**Task description**. Go through the data below and report how many lines contain "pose"; the reply holds only that number.
Start of Provided data
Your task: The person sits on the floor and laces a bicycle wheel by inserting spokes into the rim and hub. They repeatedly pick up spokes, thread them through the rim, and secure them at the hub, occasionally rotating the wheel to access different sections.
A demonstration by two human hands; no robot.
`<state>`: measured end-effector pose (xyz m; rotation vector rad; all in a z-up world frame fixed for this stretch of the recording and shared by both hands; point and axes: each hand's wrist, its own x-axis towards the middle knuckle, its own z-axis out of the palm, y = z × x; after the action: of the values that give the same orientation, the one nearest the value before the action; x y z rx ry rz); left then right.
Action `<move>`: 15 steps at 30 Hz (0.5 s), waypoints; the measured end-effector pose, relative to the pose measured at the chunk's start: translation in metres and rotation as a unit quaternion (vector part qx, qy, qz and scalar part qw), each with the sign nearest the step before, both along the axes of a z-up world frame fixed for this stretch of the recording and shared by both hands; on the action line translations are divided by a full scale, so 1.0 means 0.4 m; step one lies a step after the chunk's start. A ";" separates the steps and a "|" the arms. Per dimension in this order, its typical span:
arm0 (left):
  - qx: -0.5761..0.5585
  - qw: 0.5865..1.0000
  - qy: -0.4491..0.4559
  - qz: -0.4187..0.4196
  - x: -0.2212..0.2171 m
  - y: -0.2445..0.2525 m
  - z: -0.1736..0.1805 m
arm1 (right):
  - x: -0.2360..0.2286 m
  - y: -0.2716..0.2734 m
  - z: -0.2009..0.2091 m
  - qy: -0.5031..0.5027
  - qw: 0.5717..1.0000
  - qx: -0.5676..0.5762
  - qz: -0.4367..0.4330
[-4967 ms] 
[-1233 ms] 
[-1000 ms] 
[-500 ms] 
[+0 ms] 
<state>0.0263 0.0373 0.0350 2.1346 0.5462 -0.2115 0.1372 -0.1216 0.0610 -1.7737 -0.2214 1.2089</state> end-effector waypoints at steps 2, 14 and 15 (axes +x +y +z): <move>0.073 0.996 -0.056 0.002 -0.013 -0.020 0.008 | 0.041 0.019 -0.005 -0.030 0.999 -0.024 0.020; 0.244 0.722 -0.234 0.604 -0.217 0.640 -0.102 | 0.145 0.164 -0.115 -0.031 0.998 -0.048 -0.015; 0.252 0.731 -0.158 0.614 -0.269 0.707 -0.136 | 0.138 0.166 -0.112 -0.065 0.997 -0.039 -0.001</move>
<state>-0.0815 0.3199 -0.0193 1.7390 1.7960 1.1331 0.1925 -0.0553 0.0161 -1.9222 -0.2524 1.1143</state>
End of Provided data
**Answer to the exercise**. 2